I've hit the common problem of getting a pickle error when using the multiprocessing module.
My exact problem is that I need to give the function I'm calling some state before I call it in the pool.map
function, but in doing so, I cause the attribute lookup __builtin__.function failed
error found here.
Based on the linked SO answer, it looks like the only way to use a function in pool.map
is to call the defined function itself so that it is looked up outside the scope of the current function.
I feel like I explained the above poorly, so here is the issue in code. :)
Testing without pool
# Function to be called by the multiprocessing pool
def my_func(x):
massive_list, medium_list, index1, index2 = x
result = [massive_list[index1 + x][index2:] for x in xrange(10)]
return result in medium_list
if __name__ == '__main__':
data = [comprehension which loads a ton of state]
source = [comprehension which also loads a medium amount of state]
for num in range(100):
to_crunch = ((massive_list, small_list, num, x) for x in range(1000))
result = map(my_func, to_crunch)
This works A-OK and just as expected. The only thing "wrong" with it is that it's slow.
Pool Attempt 1
# (Note: my_func() remains the same)
if __name__ == '__main__':
data = [comprehension which loads a ton of state]
source = [comprehension which also loads a medium amount of state]
pool = multiprocessing.Pool(2)
for num in range(100):
to_crunch = ((massive_list, small_list, num, x) for x in range(1000))

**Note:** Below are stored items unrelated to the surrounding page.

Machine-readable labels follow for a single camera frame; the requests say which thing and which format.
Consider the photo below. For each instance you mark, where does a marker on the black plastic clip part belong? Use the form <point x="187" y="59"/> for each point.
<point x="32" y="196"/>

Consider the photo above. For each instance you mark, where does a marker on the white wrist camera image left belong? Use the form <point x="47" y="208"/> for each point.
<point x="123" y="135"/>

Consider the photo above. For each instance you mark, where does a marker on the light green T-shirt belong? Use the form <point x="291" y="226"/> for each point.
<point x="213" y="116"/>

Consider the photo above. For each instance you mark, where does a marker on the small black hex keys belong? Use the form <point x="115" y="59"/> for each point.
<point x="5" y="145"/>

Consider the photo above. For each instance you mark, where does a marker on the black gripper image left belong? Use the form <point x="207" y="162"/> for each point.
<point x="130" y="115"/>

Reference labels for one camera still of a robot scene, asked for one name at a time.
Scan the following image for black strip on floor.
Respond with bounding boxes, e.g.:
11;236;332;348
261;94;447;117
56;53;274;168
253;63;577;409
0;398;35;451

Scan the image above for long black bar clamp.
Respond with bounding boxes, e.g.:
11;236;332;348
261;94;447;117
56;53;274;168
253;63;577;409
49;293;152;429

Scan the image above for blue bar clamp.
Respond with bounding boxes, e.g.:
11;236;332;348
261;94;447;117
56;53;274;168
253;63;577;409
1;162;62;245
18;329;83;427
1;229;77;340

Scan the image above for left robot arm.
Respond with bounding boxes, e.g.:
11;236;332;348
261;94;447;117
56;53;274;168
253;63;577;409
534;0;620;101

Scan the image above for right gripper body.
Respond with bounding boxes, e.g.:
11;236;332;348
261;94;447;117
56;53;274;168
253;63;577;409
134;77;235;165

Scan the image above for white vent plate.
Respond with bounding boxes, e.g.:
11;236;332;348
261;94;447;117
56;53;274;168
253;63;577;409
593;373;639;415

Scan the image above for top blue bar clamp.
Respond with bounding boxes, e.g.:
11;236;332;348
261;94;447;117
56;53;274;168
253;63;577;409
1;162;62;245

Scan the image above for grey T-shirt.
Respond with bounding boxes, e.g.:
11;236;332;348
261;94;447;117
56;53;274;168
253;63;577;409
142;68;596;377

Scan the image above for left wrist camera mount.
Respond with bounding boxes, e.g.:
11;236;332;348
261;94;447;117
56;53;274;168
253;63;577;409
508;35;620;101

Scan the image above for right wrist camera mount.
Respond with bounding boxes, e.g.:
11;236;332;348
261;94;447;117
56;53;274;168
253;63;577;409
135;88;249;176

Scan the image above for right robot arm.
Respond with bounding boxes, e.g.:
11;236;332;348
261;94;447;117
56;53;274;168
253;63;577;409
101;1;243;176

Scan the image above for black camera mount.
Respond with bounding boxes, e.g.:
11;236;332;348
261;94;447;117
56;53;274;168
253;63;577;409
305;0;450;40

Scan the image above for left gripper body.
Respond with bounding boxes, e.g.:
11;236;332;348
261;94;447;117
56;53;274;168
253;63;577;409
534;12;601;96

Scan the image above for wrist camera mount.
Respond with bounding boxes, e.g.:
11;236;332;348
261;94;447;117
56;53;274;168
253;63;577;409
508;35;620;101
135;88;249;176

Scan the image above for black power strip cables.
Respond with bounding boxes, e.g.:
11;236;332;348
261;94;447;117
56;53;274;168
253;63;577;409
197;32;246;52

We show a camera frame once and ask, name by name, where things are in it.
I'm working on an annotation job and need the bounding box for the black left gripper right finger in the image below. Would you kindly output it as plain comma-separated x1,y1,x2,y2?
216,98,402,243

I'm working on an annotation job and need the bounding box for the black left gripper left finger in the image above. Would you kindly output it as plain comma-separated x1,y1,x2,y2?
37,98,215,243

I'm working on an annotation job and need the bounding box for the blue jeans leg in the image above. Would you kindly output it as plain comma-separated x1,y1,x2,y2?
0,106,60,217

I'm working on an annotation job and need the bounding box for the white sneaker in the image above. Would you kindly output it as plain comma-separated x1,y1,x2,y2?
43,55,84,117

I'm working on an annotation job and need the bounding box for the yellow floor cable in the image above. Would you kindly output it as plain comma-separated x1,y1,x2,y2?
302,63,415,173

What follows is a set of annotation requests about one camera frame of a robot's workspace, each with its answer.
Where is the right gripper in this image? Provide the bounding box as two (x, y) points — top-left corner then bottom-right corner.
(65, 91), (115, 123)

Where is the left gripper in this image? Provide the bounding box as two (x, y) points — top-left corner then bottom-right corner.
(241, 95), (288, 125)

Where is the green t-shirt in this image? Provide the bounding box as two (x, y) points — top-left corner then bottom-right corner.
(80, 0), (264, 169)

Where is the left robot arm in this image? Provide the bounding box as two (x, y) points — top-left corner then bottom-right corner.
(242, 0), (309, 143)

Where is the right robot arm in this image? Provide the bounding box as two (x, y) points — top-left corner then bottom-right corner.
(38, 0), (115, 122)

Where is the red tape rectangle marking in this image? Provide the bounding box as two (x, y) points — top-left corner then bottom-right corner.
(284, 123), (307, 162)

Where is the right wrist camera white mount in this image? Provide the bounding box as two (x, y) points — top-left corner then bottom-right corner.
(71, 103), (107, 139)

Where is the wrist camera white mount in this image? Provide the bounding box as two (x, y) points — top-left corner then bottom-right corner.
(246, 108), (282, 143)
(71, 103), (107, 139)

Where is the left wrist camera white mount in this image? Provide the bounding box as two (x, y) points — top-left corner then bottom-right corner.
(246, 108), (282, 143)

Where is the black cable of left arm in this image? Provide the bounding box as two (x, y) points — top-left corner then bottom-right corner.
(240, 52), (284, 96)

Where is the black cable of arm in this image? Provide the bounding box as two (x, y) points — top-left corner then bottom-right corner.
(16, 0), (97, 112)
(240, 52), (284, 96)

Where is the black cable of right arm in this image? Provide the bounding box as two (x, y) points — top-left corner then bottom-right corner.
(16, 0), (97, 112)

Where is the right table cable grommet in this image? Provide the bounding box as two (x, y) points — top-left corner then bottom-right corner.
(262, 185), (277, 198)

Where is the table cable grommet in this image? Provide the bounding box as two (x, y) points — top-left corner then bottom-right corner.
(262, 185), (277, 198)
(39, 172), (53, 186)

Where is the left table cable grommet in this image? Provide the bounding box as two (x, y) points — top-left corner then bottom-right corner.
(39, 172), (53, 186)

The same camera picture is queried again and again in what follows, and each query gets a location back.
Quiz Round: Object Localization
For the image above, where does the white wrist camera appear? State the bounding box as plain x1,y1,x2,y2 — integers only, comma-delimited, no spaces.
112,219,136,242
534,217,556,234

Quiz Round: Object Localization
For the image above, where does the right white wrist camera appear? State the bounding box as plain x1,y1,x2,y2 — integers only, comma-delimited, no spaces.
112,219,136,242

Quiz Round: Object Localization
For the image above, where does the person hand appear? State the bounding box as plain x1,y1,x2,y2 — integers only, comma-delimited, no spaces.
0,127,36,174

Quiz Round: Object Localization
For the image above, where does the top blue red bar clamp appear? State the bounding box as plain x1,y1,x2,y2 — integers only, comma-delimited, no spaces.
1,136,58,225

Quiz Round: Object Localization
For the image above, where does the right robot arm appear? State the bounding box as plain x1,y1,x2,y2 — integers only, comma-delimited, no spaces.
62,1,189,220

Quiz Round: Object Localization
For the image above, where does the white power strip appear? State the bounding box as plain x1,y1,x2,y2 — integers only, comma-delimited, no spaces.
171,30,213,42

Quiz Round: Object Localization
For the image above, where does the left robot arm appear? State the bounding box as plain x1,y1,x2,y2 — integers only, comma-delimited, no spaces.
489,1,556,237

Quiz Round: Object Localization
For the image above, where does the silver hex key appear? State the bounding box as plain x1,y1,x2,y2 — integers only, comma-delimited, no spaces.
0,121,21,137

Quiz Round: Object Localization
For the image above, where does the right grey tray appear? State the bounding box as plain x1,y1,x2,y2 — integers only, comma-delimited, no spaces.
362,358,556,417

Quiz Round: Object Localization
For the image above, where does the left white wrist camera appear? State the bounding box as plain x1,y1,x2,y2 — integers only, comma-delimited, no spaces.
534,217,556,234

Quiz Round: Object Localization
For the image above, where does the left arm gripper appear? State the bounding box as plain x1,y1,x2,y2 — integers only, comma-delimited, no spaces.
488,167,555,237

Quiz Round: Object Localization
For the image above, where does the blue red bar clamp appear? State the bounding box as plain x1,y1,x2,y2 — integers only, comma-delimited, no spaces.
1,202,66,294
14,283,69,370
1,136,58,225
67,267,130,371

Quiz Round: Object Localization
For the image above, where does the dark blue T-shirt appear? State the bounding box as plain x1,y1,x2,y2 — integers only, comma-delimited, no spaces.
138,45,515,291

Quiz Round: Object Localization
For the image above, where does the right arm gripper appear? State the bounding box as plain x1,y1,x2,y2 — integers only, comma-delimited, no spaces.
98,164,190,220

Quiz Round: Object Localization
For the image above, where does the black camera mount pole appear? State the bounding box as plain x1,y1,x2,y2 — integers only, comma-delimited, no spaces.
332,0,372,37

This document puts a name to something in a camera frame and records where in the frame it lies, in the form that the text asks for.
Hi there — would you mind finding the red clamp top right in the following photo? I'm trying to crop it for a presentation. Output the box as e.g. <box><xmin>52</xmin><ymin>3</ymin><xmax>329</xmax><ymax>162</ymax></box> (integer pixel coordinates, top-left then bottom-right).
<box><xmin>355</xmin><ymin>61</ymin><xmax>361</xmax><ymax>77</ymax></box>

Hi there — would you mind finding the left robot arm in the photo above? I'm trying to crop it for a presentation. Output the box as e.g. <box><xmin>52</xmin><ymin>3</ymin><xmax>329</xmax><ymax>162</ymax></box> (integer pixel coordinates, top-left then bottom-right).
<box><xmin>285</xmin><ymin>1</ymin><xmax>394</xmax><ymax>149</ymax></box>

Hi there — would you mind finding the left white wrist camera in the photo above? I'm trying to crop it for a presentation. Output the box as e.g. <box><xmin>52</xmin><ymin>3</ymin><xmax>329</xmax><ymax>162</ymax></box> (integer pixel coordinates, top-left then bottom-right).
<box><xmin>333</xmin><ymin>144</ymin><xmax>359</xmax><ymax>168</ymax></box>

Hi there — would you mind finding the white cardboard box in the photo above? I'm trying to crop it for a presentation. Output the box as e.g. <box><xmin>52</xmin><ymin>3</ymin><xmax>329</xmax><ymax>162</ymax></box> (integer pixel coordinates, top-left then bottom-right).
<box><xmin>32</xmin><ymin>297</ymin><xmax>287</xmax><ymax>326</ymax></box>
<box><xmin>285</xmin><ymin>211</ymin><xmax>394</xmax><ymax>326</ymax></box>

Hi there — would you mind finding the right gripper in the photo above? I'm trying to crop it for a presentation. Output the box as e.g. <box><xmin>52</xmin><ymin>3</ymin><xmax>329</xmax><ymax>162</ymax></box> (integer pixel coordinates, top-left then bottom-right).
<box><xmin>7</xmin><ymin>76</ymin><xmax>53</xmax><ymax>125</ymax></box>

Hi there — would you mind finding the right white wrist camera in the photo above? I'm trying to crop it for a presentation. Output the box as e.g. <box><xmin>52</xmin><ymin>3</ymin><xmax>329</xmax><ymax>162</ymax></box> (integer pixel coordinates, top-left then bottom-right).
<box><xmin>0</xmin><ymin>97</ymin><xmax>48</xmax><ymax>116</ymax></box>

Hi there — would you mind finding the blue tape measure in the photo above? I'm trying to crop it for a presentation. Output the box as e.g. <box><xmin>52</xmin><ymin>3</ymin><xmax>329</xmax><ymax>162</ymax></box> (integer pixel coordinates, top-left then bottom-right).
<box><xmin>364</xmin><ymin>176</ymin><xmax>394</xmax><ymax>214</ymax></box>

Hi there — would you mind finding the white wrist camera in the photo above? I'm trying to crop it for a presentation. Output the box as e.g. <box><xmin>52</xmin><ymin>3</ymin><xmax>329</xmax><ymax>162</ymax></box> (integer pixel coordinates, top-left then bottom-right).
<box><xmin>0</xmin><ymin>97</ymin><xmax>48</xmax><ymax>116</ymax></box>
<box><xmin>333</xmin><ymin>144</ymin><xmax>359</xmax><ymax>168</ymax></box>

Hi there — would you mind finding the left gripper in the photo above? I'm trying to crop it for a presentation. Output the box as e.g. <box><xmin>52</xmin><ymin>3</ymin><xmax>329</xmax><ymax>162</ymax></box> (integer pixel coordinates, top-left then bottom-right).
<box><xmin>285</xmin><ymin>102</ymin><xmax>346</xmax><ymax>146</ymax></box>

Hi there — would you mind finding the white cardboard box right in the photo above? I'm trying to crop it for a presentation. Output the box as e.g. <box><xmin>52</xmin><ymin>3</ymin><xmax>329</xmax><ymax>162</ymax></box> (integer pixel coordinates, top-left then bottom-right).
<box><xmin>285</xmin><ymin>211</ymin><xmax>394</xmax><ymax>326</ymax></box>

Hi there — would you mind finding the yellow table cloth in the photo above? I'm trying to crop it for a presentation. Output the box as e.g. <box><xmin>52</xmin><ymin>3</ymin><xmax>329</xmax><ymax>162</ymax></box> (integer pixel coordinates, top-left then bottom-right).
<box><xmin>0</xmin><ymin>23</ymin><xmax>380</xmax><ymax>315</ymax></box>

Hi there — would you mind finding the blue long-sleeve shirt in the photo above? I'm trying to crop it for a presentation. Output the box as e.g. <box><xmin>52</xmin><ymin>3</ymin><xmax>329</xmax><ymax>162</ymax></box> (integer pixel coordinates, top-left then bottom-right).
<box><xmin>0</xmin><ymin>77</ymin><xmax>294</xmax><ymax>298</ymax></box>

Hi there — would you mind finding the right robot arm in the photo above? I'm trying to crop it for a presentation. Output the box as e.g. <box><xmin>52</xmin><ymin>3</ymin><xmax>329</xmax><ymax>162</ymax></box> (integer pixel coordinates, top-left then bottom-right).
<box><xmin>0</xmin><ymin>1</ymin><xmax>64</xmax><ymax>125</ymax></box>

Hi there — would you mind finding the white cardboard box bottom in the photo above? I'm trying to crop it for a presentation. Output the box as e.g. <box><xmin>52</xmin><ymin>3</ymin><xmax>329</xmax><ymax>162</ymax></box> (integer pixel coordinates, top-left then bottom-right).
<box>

result = pool.map(my_func, to_crunch)
This technically works, but it is a stunning 18x slower! The slow down must be coming from not only copying the two massive data structures on each call, but also pickling/unpickling them as they get passed around. The non-pool version benefits from only having to pass the reference to the massive list around, rather than the actual list.
So, having tracked down the bottleneck, I try to store the two massive lists as state inside of my_func
. That way, if I understand correctly, it will only need to be copied once for each worker (in my case, 4).
Pool Attempt 2:
I wrap up my_func
in a closure passing in the two lists as stored state.
def build_myfunc(m,s):
def my_func(x):
massive_list = m # close the state in there
small_list = s
index1, index2 = x
result = [massive_list[index1 + x][index2:] for x in xrange(10)]
return result in medium_list
return my_func
if __name__ == '__main__':
data = [comprehension which loads a ton of state]
source = [comprehension which also loads a medium amount of state]
modified_func = build_myfunc(data, source)
pool = multiprocessing.Pool(2)
for num in range(100):
to_crunch = ((massive_list, small_list, num, x) for x in range(1000))
result = pool.map(modified_func, to_crunch)
However, this returns the pickle error as (based on the above linked SO question) you cannot call a function with multiprocessing from inside of the same scope.
Error:
PicklingError: Can't pickle <type 'function'>: attribute lookup __builtin__.function failed
So, is there a way around this problem?